Configure Gateway for multi-clusters

Overview

Gateway can be configured to communicate with multiple Kafka clusters and expose their topics to your partners.

• direct partners to a single endpoint
• provide them with access to topics in multiple Kafka clusters
• expose topics using aliases that can be different from topic names

To set up Gateway to support multi-clusters, you should:

• configure one main cluster which will be used by Gateway to store its internal state
• set up any number of upstream physical Kafka clusters that you want to expose through Gateway

This can be achieved through a configuration file, or environment variables.

warning

If you're using Partner virtual clusters to share data with external third parties, be aware that cluster IDs (e.g., clusterA, clusterB) may appear in the bootstrap server address or client logs.
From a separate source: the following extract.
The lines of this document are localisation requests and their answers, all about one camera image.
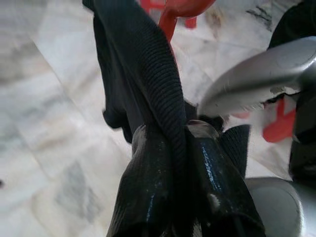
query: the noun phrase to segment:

To prevent unintended exposure, avoid using sensitive names or information in cluster IDs.

Using a configuration file

Specify your main and upstream cluster configurations, along with a gateway.roles entry to mark the upstream clusters.

cluster-config.yaml

config:
  main:
    bootstrap.servers: '<main_bootstrap_servers>:9092'
    security.protocol: 'SASL_SSL'
    sasl.mechanism: 'PLAIN'
    sasl.jaas.config: 'org.apache.kafka.common.security.plain.PlainLoginModule required username="<main_api_key>" password="<main_api_secret>";'
  clusterA:
    bootstrap.servers: '<clusterA_bootstrap_servers>:9092'
    security.protocol: 'SASL_SSL'
    sasl.mechanism: 'PLAIN'
    sasl.jaas.config: 'org.apache.kafka.common.security.plain.PlainLoginModule required username="<clusterA_api_key>" password="<clusterA_api_secret>";'
    gateway.roles: 'upstream' # Note: may be omitted as upstream is the default (used to differentiate from failover clusters)
  clusterB:
    bootstrap.servers: '<clusterB_bootstrap_servers>:9092'
    security.protocol: 'SASL_SSL'
    sasl.mechanism: 'PLAIN'
    sasl.jaas.config: 'org.apache.kafka.common.security.plain.PlainLoginModule required username="<clusterB_api_key>" password="<clusterB_api_secret>";'
    gateway.roles: 'upstream' # Note: may be omitted as upstream is the default (used to differentiate from failover clusters)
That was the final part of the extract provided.